Introduction to classical and quantum integrability

TL;DR

This paper provides a comprehensive pedagogical overview of classical and quantum integrability, covering key concepts, models, and solution techniques like Lax pairs, r-matrices, and Bethe ansatz, with practical examples.

Contribution

It offers a systematic introduction to integrability concepts, including classical models and quantum spin chains, with detailed construction methods and interpretations, suitable for educational purposes.

Findings

Construction of conserved charges for classical models using Lax pairs.

Application of algebraic Bethe ansatz to quantum integrable systems.

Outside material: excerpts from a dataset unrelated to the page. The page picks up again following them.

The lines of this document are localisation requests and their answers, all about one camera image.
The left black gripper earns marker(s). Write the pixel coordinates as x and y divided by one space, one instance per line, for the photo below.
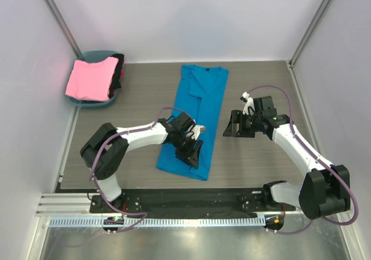
187 149

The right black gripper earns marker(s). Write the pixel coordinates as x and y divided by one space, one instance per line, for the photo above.
239 124

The blue t shirt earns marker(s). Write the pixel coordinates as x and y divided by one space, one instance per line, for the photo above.
200 94

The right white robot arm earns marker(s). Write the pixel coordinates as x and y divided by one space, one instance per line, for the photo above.
324 190

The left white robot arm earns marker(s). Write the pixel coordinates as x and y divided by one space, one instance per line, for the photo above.
105 150

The black and red folded clothes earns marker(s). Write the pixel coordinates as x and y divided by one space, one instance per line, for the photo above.
115 83

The pink folded t shirt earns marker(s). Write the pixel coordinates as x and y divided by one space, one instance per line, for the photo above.
91 81

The teal plastic basin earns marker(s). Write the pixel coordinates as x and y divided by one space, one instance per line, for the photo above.
94 57

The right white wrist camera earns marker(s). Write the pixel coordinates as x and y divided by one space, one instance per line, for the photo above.
248 101

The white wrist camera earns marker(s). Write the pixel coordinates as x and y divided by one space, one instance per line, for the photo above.
248 101
196 131

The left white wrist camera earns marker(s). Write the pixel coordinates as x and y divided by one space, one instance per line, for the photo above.
196 131

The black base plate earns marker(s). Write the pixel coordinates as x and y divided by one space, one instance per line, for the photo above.
204 203

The aluminium frame rail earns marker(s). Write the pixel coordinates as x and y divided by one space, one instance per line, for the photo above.
75 203

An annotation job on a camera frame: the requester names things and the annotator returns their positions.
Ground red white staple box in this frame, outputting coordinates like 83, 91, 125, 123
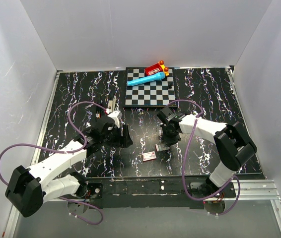
142, 151, 156, 162

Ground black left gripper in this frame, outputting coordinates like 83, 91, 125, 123
101, 124, 133, 148

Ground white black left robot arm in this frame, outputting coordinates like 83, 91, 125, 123
5, 111, 133, 217

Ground black white chessboard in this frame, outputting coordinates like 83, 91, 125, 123
123, 68, 178, 108

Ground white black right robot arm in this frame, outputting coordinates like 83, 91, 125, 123
157, 107, 257, 197

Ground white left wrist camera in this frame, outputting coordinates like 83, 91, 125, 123
106, 109, 122, 128

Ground red yellow toy bus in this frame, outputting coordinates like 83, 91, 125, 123
145, 60, 169, 76

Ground black silver stapler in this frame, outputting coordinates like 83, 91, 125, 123
106, 95, 117, 114

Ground black marker pen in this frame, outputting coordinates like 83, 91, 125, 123
95, 99, 103, 120

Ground aluminium rail frame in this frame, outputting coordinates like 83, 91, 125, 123
3, 65, 281, 238

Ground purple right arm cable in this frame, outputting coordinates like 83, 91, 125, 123
166, 99, 241, 215

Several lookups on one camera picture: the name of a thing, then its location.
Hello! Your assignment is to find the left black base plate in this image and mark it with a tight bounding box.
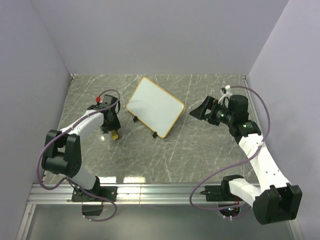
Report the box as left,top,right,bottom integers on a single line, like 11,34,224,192
71,186,118,203

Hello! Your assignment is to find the aluminium mounting rail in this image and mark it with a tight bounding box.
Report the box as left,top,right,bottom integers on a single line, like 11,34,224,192
27,183,293,206

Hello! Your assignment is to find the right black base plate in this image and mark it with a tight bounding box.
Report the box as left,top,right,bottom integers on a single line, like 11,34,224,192
200,185,242,202

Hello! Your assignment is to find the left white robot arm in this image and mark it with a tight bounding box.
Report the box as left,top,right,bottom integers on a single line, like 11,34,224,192
40,104,121,201

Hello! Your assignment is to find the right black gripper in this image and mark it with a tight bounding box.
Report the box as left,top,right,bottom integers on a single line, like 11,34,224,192
189,95,235,126

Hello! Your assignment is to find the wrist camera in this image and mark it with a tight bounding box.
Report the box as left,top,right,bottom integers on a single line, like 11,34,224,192
218,85,249,119
96,94,118,110

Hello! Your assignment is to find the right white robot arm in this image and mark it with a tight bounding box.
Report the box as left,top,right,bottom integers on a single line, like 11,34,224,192
190,95,303,225

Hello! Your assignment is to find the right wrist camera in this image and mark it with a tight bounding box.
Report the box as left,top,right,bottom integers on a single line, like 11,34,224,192
218,85,249,119

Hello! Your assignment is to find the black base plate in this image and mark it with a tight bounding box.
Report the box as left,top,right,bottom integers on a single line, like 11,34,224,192
200,185,242,202
71,186,118,203

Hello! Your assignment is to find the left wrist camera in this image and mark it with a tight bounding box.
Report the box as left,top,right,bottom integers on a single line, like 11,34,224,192
96,94,118,110

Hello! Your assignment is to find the yellow bone-shaped eraser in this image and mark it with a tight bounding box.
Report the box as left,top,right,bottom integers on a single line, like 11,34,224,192
111,130,120,141

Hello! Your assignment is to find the yellow framed whiteboard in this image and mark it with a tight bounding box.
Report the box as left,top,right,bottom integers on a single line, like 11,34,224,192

Interpretation of the R-matrix as an S-matrix in scattering processes.

Abstract

In these lecture notes we aim for a pedagogical introduction to both classical and quantum integrability. Starting from Liouville integrability and passing through Lax pair and r-matrix we discuss the construction of the conserved charges for classical integrable models taking as example the harmonic oscillator. The construction of these charges for 2D integrable field theories is also discussed using a Lax connection and the Sine-Gordon model as example. On the quantum side, the XXZ spin chain is used to explain the systematic construction of the conserved charges starting from a quantum R-matrix, solution of the quantum Yang-Baxter equation. The diagonalization of these charges is performed using the algebraic Bethe ansatz. At the end, the interpretation of the R-matrix as an S-matrix in a scattering process is also presented. These notes were written for the lectures delivered at the school "Integrability, Dualities and Deformations", that ran from 23 to 27 August 2021 in Santiago de Compostela and virtually.